We do not offer support with projects, this is a place for issues and enhancements specifically for stable-baselines.
Quick comments: You might want to check out keywords "imitation learning", "behavioural cloning" and "batch reinforcement learning" (e.g. https://arxiv.org/abs/1910.01708). Stable-baselines does not focus on problems like this.
If I am not mistaken, one thing that might help is to start with Behavior Cloning, available in stable-baselines: https://stable-baselines.readthedocs.io/en/master/guide/pretrain.html#generate-expert-trajectories (though generating the expert trajectories may require more manual tweaks)?
I will take a look at Behavior Cloning. Thanks a lot for the suggestion. As a side note, this project is my bachelor thesis.
Hi,
Can anyone give me advice on training an RL agent, that can choose actions only from a given data set.

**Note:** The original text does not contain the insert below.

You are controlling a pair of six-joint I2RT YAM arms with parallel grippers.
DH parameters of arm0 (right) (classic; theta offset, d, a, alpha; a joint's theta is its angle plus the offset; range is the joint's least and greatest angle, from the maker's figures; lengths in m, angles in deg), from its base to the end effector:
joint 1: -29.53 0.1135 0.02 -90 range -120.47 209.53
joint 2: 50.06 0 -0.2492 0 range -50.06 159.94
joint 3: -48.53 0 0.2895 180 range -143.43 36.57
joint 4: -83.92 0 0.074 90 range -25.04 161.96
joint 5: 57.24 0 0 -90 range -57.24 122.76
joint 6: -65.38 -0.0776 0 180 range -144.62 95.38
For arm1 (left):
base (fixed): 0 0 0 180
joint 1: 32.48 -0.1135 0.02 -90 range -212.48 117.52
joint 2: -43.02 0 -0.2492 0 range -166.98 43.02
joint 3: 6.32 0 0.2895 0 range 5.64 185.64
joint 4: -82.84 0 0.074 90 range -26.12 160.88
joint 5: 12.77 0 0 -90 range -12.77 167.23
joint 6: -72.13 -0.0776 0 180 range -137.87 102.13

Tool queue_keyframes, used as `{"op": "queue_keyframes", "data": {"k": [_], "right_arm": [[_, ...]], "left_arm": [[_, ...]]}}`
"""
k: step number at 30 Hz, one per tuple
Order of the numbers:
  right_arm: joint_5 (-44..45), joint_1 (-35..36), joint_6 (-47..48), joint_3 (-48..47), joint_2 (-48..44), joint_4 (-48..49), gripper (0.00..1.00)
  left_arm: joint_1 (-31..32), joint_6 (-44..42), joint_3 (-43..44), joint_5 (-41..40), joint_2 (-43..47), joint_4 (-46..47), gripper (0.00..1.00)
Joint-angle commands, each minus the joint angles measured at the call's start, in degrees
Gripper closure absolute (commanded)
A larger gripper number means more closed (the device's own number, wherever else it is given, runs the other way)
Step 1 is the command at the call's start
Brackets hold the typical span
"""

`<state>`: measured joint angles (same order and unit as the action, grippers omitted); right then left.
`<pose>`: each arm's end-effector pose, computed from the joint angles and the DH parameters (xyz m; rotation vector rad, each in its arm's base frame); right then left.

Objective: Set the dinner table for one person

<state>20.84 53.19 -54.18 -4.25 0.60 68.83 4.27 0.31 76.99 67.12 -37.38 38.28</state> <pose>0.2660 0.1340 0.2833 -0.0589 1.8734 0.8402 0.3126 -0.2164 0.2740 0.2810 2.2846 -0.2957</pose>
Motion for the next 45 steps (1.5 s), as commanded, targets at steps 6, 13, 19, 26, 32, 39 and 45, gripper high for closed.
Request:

I am working on a control system problem. I have collected half a year worth of data about a machine that produces parts. The data contains setpoints, measurements and information about the quality of the produces parts.
For safety reasons the agent can not learn online. Therefore the agent needs to learn offline on the historical data. However, i can not wrap my head around an agent that produces valid setpoints as actions.
There are multiple papers that implement an agent offline, e.g. https://arxiv.org/pdf/1709.05077.pdf, however i do not understand how the agent chooses an action in these implementations.
Cheers,
Walter Ehren